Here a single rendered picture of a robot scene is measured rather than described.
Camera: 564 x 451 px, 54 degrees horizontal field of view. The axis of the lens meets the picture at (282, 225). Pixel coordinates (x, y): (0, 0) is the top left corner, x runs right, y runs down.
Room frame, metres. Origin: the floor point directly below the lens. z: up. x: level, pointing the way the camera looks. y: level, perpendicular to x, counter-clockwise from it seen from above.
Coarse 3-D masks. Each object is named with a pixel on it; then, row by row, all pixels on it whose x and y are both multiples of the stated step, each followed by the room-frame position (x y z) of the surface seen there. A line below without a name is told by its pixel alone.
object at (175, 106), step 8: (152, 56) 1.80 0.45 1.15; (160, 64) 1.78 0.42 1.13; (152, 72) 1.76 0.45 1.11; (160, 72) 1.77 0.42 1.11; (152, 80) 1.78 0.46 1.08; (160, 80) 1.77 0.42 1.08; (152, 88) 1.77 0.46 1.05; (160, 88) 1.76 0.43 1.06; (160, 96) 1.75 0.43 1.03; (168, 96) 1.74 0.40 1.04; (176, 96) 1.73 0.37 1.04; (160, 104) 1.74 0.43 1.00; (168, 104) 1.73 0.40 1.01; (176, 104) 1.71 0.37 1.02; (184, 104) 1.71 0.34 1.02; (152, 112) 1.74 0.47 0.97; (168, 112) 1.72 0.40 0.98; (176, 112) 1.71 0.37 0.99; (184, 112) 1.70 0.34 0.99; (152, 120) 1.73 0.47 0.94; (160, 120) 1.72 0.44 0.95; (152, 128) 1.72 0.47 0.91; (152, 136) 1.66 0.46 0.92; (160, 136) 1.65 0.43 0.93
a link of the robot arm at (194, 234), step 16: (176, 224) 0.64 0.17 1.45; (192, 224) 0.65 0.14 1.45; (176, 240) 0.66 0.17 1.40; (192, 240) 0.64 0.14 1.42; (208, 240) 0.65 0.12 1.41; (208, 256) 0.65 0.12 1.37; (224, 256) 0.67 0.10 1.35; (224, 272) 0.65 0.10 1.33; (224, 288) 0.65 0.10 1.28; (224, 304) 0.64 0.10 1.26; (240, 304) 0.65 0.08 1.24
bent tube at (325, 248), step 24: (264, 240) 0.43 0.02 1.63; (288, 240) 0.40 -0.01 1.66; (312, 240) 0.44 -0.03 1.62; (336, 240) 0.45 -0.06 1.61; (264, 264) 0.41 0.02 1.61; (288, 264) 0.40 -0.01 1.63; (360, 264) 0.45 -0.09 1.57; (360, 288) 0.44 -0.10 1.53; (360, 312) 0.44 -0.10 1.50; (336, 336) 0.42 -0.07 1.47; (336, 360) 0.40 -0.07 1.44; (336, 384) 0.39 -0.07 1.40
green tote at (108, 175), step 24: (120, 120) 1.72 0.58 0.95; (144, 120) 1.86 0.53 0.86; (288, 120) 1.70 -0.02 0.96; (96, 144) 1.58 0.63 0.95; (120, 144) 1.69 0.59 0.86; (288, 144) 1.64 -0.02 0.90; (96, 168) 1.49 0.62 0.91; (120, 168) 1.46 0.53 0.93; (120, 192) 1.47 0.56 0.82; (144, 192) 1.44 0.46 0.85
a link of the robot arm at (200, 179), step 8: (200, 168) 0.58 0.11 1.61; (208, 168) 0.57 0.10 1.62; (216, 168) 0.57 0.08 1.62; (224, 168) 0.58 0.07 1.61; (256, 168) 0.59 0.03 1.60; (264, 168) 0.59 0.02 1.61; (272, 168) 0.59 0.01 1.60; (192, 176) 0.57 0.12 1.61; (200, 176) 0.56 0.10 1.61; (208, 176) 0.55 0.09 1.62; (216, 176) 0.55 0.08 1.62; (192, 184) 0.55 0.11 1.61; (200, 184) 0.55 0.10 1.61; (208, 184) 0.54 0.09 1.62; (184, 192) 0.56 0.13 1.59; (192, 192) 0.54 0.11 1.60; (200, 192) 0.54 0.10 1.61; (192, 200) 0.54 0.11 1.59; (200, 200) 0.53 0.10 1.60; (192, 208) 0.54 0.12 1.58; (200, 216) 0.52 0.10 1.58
---*---
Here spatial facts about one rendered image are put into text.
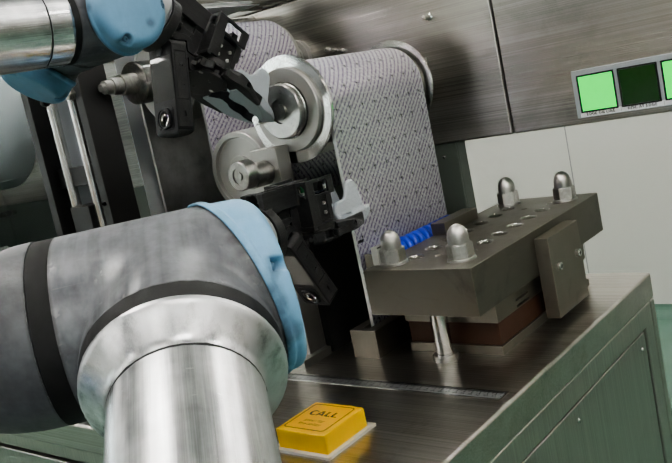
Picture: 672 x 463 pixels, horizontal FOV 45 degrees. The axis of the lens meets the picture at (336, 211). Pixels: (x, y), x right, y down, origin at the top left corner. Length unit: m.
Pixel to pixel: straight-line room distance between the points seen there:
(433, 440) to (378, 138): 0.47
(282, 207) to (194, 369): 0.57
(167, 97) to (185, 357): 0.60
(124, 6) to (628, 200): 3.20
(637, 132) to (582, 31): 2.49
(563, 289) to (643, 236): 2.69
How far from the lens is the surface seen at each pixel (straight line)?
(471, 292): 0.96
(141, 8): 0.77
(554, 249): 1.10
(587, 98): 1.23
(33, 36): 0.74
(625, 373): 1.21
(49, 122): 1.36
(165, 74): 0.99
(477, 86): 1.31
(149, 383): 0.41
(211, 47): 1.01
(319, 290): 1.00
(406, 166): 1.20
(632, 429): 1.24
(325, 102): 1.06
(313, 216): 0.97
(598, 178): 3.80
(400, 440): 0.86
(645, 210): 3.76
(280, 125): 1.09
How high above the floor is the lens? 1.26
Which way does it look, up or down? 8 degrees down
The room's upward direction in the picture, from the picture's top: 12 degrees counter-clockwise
---*---
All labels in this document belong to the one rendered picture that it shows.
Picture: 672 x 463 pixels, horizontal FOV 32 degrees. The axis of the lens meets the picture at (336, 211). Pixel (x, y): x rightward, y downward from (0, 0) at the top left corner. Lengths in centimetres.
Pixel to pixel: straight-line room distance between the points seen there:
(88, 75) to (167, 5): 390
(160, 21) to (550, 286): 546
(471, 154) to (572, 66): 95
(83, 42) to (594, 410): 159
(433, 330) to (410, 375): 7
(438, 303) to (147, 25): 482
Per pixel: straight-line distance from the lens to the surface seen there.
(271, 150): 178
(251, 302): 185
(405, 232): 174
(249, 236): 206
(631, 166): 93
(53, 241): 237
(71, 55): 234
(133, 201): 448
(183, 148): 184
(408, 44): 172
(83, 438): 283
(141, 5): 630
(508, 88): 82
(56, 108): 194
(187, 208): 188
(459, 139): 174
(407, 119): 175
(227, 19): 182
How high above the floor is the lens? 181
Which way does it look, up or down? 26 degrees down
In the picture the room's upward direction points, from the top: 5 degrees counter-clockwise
---*---
> [What is expected] When the line with "Here a single" is reached in the data above, start copying there, and copy each line exactly until the line with "Coarse 3-D masks." has been copied; copy nothing else.

> [Result of this exercise]
Here a single rendered picture of a robot scene is measured rather than described.
Camera: 564 x 451 px, 54 degrees horizontal field of view. The axis of the lens meets the picture at (282, 225). Pixel coordinates (x, y): (0, 0) is the top left corner, x runs right, y runs down.
Room frame, metres. Origin: the floor point directly below the lens. z: up. x: level, pointing the way the camera looks. y: level, perpendicular to x, counter-clockwise from it seen from above.
Coarse 3-D masks. Each object is named with a pixel on it; then, row by row, all pixels on it whose x and y are both multiples of the stated step, each followed by the room-frame position (x y z) of the surface seen there. A line below without a name is told by its pixel alone.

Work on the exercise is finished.